**DIRECTIONS FOR THIS TASK**.
Please give back only the lines below from the one containing "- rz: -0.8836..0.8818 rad" to the one containing "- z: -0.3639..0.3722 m", each repeated word for word, both ends included.

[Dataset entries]
╔══

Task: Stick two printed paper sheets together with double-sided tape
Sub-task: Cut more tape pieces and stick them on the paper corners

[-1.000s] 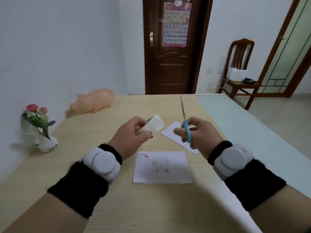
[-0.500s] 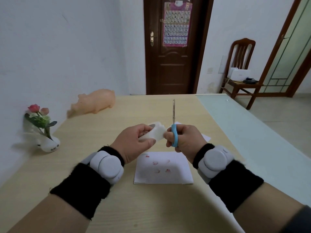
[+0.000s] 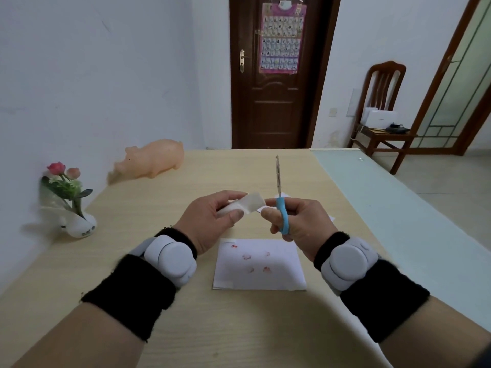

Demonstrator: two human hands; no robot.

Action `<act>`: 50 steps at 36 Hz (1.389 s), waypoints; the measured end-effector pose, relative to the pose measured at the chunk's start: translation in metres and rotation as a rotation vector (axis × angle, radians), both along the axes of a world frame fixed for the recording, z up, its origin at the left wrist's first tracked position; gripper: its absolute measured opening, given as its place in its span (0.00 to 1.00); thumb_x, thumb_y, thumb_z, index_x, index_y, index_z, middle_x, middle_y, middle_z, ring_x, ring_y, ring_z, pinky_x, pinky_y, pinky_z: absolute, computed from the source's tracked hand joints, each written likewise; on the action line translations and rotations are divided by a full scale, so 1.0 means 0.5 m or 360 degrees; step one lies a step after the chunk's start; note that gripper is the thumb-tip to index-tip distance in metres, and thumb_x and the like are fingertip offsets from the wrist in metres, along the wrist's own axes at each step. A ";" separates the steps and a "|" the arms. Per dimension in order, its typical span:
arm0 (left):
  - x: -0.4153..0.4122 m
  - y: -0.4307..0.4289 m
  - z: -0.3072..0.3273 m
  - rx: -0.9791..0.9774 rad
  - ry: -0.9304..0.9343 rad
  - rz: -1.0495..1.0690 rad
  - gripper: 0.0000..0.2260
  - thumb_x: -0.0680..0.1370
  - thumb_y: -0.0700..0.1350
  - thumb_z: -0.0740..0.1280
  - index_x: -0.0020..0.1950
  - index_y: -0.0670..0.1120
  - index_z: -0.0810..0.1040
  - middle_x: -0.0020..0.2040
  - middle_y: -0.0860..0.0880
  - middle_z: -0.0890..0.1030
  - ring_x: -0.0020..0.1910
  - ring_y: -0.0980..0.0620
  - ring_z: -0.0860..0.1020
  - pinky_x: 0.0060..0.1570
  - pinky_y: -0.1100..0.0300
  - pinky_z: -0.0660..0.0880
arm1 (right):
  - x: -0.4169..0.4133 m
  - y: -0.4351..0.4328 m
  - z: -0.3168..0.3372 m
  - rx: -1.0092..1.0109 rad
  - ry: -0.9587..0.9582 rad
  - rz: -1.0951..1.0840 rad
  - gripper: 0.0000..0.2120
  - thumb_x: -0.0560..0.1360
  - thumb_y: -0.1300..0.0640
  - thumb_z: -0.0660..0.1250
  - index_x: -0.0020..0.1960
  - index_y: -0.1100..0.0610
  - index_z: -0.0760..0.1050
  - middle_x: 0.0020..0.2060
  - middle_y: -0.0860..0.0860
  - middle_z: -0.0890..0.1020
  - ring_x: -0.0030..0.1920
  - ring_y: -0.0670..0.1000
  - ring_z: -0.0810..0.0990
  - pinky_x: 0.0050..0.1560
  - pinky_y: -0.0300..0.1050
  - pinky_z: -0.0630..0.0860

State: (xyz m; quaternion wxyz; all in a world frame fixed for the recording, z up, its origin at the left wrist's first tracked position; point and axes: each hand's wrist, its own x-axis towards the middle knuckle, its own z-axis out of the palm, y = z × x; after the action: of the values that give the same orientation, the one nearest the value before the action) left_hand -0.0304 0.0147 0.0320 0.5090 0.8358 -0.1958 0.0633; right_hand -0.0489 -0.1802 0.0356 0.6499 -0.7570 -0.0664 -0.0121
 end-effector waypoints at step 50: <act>0.007 0.015 0.020 0.0031 0.0077 -0.0144 0.13 0.70 0.49 0.66 0.54 0.57 0.77 0.36 0.56 0.82 0.31 0.61 0.79 0.39 0.74 0.72 | -0.007 -0.015 0.013 -0.0731 0.0161 0.0561 0.22 0.65 0.35 0.69 0.37 0.55 0.76 0.27 0.48 0.79 0.24 0.43 0.69 0.32 0.35 0.69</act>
State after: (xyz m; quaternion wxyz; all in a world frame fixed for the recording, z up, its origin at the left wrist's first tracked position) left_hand -0.0267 0.0220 0.0420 0.5077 0.8323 -0.2217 0.0181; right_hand -0.0523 -0.1878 0.0421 0.4560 -0.8608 -0.1653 0.1541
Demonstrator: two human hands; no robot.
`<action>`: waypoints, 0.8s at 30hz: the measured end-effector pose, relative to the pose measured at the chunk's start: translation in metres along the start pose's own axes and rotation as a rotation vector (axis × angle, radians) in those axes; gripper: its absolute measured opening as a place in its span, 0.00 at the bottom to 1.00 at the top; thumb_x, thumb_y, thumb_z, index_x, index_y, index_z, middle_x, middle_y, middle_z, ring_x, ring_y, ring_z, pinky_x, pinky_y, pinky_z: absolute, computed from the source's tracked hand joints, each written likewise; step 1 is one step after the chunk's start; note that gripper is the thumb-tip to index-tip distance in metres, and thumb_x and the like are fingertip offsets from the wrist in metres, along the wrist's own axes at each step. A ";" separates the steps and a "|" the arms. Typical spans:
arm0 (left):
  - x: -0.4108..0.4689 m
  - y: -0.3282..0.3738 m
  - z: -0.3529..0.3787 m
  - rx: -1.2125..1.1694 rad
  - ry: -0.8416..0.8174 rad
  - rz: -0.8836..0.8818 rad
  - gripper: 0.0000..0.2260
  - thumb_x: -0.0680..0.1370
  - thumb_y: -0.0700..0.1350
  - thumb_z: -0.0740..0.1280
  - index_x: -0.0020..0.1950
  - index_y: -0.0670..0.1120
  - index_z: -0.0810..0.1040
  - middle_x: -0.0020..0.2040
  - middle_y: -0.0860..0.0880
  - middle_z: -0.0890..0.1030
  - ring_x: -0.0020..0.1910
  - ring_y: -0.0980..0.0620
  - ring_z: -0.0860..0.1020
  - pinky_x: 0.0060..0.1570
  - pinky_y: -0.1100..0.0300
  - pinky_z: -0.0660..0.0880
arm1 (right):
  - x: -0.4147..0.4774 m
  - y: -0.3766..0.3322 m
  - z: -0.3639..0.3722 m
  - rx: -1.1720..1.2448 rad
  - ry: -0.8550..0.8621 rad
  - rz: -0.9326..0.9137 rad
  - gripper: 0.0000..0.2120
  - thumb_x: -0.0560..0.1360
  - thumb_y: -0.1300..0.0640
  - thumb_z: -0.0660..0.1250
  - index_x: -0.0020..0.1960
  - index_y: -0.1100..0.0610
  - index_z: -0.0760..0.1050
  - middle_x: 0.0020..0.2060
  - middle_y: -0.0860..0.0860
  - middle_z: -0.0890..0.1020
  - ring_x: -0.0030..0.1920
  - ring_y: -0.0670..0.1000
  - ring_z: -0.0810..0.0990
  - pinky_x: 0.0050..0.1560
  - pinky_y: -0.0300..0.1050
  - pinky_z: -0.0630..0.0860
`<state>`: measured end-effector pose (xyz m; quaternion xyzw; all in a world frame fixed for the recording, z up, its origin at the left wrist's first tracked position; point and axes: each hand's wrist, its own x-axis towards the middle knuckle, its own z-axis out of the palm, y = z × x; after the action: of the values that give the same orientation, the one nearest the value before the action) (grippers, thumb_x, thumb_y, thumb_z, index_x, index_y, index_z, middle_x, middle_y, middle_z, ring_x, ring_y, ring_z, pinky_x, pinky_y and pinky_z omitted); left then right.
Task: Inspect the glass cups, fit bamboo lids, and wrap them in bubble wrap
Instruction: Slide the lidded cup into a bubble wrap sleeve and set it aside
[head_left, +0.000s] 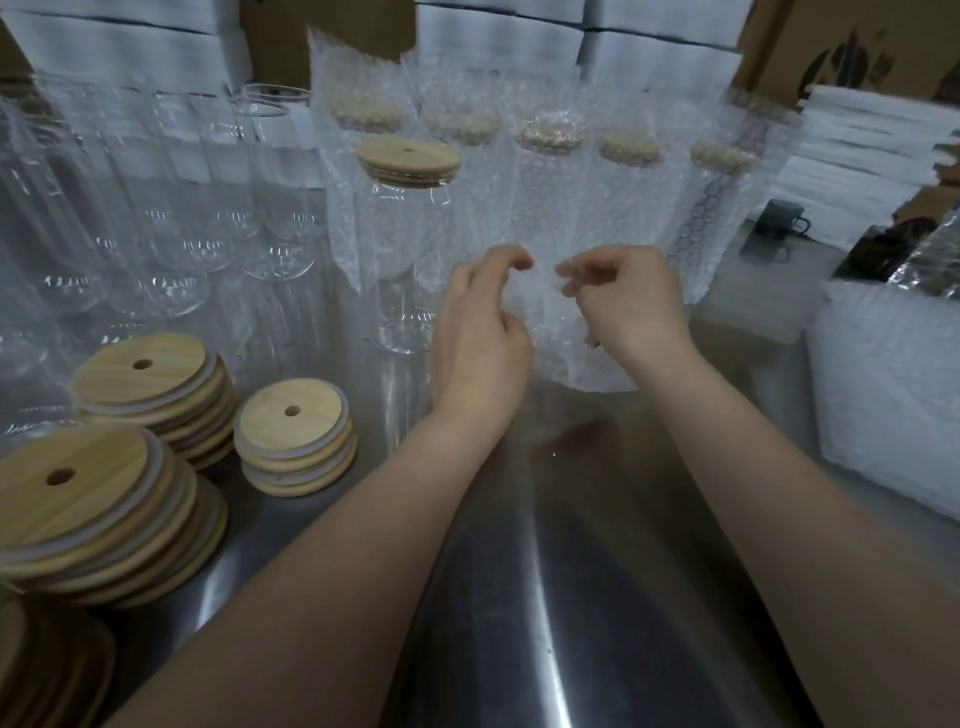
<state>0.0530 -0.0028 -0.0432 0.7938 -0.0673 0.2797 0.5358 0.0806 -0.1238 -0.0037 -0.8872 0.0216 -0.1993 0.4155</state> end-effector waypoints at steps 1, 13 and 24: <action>0.000 -0.001 0.001 0.040 -0.025 -0.004 0.23 0.71 0.29 0.57 0.56 0.52 0.79 0.56 0.52 0.73 0.54 0.56 0.73 0.50 0.63 0.68 | 0.000 -0.001 -0.001 -0.025 0.028 -0.021 0.19 0.74 0.67 0.59 0.52 0.52 0.83 0.49 0.50 0.85 0.44 0.51 0.82 0.45 0.47 0.81; 0.000 0.004 0.001 0.104 -0.096 -0.200 0.15 0.72 0.43 0.59 0.50 0.44 0.85 0.55 0.47 0.84 0.57 0.45 0.79 0.57 0.54 0.75 | -0.011 -0.015 -0.014 -0.195 0.358 -0.470 0.17 0.73 0.71 0.58 0.54 0.62 0.82 0.51 0.55 0.85 0.53 0.53 0.82 0.51 0.40 0.72; 0.001 0.001 0.006 0.116 -0.026 -0.152 0.14 0.73 0.52 0.71 0.56 0.47 0.82 0.57 0.51 0.81 0.58 0.54 0.76 0.50 0.71 0.61 | -0.011 -0.016 -0.016 -0.210 0.362 -0.516 0.17 0.73 0.71 0.58 0.53 0.62 0.82 0.50 0.56 0.83 0.54 0.58 0.79 0.54 0.38 0.68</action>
<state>0.0558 -0.0081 -0.0428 0.8299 0.0024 0.2316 0.5075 0.0627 -0.1226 0.0139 -0.8517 -0.1098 -0.4489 0.2472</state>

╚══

**OUTPUT OF THE TASK**.
  - rz: -0.8836..0.8818 rad
  - gripper: 0.0000..0.2260
  - thumb_x: -0.0680..0.1370
  - thumb_y: -0.0700..0.1350
  - thumb_z: -0.0740..0.1280
  - index_x: -0.0020..0.1950
  - index_y: -0.0670..0.1120
  - index_z: -0.0810..0.1040
  - middle_x: -0.0020..0.2040
  - middle_y: -0.0860..0.0880
  - middle_z: -0.0890..0.1030
  - ring_x: -0.0020..0.1910
  - ring_y: -0.0980..0.0620
  - ring_z: -0.0860..0.1020
  - pinky_x: 0.0060..0.1570
  - pinky_y: -0.1100..0.0300
  - pinky_z: -0.0660..0.0880
arm1 (right):
  - x: -0.4147..0.4774 m
  - y: -0.3766..0.3322 m
  - z: -0.3639..0.3722 m

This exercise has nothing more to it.